§ **Task requirements**: Each line below must be reproduced exactly, though the pictures are to be dropped.

§ **Data extract**:
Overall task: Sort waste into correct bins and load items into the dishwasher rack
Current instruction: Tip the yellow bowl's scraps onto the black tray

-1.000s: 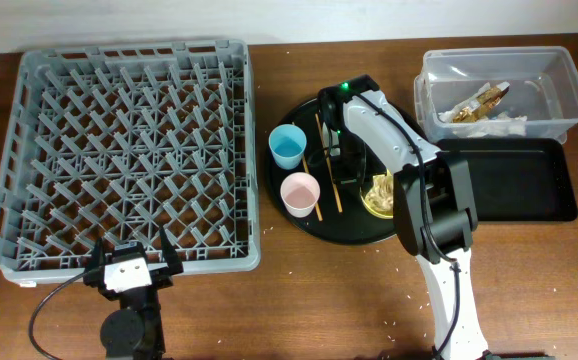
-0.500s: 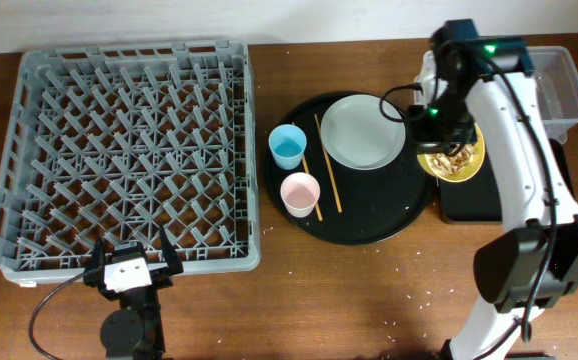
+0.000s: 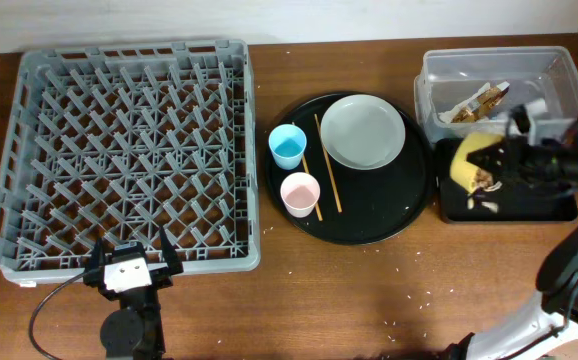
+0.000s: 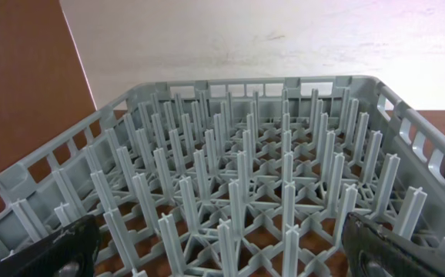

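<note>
My right gripper point(image 3: 497, 165) is shut on the yellow bowl point(image 3: 469, 160), holding it tipped on its side over the left end of the black bin point(image 3: 561, 208). Food scraps point(image 3: 480, 197) lie in the bin under the bowl. On the round black tray point(image 3: 369, 228) sit a bare grey plate point(image 3: 363, 132), a blue cup point(image 3: 288, 146), a pink cup point(image 3: 300, 192) and chopsticks point(image 3: 328, 170). The grey dishwasher rack point(image 3: 129, 150) holds nothing. My left gripper point(image 3: 134, 260) rests open at the rack's point(image 4: 245, 177) near edge, its fingers point(image 4: 61, 250) wide apart.
A clear plastic bin point(image 3: 569, 105) behind the black bin holds a wrapper point(image 3: 479, 100) and crumpled paper. Small crumbs dot the wooden table point(image 3: 349, 290) in front of the round tray. The wall runs along the far side.
My right gripper was at the yellow bowl on the round tray. Now it holds that bowl tipped over the black bin at the right. The left arm has not moved.
My right gripper was down on the grey plate at a piece of waste. Then it was over the clear bin and the plate was bare. Then it was at the yellow bowl on the tray, with a wrapper in the clear bin. Now the bowl hangs over the black bin.
</note>
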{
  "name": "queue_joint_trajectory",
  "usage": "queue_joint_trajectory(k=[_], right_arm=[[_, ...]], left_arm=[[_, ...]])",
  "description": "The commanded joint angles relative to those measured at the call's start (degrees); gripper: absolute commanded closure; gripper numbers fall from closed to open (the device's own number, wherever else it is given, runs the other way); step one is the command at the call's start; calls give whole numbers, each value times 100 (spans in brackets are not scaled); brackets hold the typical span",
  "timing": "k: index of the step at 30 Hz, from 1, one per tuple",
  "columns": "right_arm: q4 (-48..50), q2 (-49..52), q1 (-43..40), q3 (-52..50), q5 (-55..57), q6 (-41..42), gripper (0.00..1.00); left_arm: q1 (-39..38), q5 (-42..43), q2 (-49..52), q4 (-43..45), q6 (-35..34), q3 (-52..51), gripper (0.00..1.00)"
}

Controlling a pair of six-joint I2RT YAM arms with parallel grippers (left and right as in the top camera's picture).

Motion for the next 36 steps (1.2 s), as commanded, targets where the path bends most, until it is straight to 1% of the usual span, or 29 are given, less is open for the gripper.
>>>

§ **Response to this exercise**:
Overall task: Sort waste into correct bins and load items into the dishwasher rack
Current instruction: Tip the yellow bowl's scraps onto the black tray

-1.000s: 
-0.500s: 
+0.000s: 
+0.000s: 

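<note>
My right gripper point(image 3: 497, 165) is shut on the yellow bowl point(image 3: 469, 160), holding it tipped on its side over the left end of the black bin point(image 3: 561, 208). Food scraps point(image 3: 480, 197) lie in the bin under the bowl. On the round black tray point(image 3: 369, 228) sit a bare grey plate point(image 3: 363, 132), a blue cup point(image 3: 288, 146), a pink cup point(image 3: 300, 192) and chopsticks point(image 3: 328, 170). The grey dishwasher rack point(image 3: 129, 150) holds nothing. My left gripper point(image 3: 134, 260) rests open at the rack's point(image 4: 245, 177) near edge, its fingers point(image 4: 61, 250) wide apart.
A clear plastic bin point(image 3: 569, 105) behind the black bin holds a wrapper point(image 3: 479, 100) and crumpled paper. Small crumbs dot the wooden table point(image 3: 349, 290) in front of the round tray. The wall runs along the far side.
My right gripper was at the yellow bowl on the round tray. Now it holds that bowl tipped over the black bin at the right. The left arm has not moved.
My right gripper was down on the grey plate at a piece of waste. Then it was over the clear bin and the plate was bare. Then it was at the yellow bowl on the tray, with a wrapper in the clear bin. Now the bowl hangs over the black bin.
</note>
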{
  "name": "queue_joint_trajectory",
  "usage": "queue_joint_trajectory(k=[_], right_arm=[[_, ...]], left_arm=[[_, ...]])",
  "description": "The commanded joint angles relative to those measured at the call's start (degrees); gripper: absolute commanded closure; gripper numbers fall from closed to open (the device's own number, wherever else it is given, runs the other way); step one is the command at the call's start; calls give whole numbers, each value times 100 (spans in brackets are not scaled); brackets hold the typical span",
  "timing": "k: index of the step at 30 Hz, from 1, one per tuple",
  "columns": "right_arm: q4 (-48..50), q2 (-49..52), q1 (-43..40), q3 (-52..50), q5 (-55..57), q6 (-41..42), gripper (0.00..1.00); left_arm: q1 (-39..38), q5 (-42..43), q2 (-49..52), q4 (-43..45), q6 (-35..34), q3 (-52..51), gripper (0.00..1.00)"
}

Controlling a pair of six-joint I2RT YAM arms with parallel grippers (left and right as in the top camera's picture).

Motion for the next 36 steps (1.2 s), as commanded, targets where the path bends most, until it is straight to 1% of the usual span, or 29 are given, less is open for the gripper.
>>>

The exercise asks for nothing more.